Casse-tête administratif

 

Ces initiatives restent fragiles, face au manque de moyens, à la longueur et aux casse-tête des procédures administratives, ou à la déstabilisation de certains étudiants déplacés subitement de centre d’hébergement… A Paris, la Cité universitaire a été obligée de mobiliser des mécènes privés pour héberger 18 étudiants réfugiés ; et le Crous de Paris a accueilli au premier semestre dans ses résidences universitaires 14 étudiants, pris en charge directement à Munich dans le cadre des accords européens.
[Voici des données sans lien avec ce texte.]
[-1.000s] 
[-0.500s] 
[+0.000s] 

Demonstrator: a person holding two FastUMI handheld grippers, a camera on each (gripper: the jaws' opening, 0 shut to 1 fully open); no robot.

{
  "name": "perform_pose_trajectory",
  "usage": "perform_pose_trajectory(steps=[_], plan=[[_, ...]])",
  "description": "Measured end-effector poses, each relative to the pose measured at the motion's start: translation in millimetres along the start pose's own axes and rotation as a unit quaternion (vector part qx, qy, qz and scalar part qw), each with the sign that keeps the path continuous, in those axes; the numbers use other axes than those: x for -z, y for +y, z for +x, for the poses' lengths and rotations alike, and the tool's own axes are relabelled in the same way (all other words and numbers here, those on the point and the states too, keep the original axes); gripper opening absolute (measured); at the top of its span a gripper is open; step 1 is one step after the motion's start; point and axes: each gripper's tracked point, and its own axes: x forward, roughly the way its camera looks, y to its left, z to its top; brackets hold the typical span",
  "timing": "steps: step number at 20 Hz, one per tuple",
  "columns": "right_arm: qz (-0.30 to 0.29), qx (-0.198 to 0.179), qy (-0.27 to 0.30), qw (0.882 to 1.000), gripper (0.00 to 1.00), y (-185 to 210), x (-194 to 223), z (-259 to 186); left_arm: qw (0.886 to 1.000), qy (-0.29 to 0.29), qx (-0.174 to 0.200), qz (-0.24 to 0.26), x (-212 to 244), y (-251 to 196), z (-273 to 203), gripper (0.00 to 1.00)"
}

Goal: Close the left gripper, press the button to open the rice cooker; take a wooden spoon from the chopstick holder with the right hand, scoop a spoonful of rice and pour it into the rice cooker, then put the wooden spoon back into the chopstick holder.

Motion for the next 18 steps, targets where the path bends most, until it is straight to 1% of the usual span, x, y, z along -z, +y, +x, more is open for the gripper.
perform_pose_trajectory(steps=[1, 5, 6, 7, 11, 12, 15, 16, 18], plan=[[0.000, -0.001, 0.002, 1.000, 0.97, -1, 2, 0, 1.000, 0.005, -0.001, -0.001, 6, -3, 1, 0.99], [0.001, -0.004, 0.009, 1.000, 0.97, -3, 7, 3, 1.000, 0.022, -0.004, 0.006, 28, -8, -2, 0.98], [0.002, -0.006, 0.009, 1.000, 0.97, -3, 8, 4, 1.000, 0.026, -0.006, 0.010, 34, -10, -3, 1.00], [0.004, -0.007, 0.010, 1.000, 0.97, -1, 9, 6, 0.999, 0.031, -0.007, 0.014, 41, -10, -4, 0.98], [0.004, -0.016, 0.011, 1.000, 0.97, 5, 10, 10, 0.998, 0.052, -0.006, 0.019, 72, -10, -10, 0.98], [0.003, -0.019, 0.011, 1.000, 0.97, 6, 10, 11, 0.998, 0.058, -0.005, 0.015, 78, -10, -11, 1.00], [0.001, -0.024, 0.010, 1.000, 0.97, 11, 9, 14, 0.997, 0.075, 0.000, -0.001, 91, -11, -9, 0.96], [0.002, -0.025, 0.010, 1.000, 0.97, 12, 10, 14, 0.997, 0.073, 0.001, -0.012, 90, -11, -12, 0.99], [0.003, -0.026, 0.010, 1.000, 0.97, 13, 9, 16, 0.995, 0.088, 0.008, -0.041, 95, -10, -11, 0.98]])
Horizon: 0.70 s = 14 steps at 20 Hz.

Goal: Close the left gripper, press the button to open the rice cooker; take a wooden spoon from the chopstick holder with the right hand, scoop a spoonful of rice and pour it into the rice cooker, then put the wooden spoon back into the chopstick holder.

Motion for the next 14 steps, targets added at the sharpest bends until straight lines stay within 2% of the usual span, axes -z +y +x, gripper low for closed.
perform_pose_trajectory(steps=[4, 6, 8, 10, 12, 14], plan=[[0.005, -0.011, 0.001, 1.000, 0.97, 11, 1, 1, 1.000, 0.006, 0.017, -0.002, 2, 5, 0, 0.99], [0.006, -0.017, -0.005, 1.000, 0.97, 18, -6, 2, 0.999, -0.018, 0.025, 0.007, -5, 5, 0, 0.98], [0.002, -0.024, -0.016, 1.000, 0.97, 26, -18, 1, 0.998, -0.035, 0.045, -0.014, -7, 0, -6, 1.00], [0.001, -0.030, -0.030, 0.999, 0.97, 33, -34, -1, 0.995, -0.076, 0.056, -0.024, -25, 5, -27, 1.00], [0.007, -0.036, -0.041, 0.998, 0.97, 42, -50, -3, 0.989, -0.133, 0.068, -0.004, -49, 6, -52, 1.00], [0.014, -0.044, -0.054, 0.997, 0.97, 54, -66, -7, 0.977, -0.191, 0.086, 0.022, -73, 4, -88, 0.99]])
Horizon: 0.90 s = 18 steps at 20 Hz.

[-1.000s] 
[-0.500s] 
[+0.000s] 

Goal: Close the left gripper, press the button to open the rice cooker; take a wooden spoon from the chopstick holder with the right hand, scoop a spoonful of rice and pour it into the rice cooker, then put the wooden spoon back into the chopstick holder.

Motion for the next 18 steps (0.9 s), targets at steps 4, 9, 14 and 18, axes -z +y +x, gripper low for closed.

« La France ne donne pas de logement aux réfugiés, sauf ceux qui sont pris en charge avant leur départ », constate avec dépit le jeune Syrien Jaafar Karkor, étudiant en mathématiques à Paris-I-Panthéon-Sorbonne. Lui a pu bénéficier du « cas particulier » de son université, qui accueille 111 étudiants grâce à un soutien financier du Qatar – 300 000 euros par an sur trois ans – obtenu par l’entremise de son procureur général Ali Ben Fetais Al-Marri, docteur en droit de cette université. Ce qui permet d’aller au-delà de la seule scolarité gratuite et d’aider aux procédures administratives, de donner des bourses et des aides au logement.
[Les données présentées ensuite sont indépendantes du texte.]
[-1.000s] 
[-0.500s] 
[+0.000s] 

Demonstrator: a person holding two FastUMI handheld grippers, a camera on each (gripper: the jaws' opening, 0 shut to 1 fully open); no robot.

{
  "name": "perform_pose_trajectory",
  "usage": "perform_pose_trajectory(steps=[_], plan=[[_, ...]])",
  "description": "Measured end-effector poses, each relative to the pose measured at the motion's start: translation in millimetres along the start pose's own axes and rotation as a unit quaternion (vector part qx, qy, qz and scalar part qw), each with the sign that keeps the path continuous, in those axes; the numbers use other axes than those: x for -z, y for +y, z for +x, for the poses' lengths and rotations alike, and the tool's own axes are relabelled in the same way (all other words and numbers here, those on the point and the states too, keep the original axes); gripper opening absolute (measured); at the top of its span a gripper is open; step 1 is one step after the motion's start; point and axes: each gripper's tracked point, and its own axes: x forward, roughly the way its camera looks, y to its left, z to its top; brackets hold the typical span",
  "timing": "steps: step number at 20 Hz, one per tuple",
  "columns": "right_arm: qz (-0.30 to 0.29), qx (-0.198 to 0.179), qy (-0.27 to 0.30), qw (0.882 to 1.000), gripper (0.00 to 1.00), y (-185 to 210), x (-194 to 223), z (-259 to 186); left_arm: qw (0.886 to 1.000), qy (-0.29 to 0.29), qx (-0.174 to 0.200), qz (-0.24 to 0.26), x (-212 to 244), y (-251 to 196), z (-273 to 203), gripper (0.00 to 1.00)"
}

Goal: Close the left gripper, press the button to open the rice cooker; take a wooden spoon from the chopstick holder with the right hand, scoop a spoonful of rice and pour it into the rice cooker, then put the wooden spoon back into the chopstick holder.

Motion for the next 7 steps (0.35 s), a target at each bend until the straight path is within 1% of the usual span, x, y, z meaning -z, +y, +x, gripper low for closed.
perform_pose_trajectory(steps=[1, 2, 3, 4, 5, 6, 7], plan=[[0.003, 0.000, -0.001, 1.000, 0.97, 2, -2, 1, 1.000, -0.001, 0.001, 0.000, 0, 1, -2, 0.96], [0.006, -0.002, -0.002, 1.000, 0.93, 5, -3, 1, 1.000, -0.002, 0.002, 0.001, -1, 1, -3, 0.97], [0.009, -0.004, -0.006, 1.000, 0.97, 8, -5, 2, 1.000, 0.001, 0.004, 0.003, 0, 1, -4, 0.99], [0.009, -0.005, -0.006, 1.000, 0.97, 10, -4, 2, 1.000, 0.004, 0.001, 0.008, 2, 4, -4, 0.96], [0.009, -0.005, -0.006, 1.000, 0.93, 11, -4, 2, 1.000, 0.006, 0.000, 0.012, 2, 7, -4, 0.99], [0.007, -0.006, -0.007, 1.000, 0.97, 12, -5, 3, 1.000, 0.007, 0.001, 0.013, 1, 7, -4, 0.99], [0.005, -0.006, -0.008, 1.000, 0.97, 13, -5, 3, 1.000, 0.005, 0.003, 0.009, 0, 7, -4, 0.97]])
Thierry Mandon a pu mesurer l’ampleur de ces problèmes lors d’une visite à l’ENS, mi-février. Une demi-journée de travail est d’ailleurs prévue sur ce sujet mardi 10 mai au secrétariat d’Etat à l’enseignement supérieur. A l’ENS, M. Mandon avait pu entendre l’étudiant soudanais Abdelhamid Mahmoud, diplômé de gestion, disserter sur la théorie du contrat social de Jean-Jacques Rousseau, dire son amour de l’œuvre de Victor Hugo et remercier la France « pays de liberté ». Difficile d’y rester insensible. 

Le Monde, 03/05/2016, Adrien de Tricornot.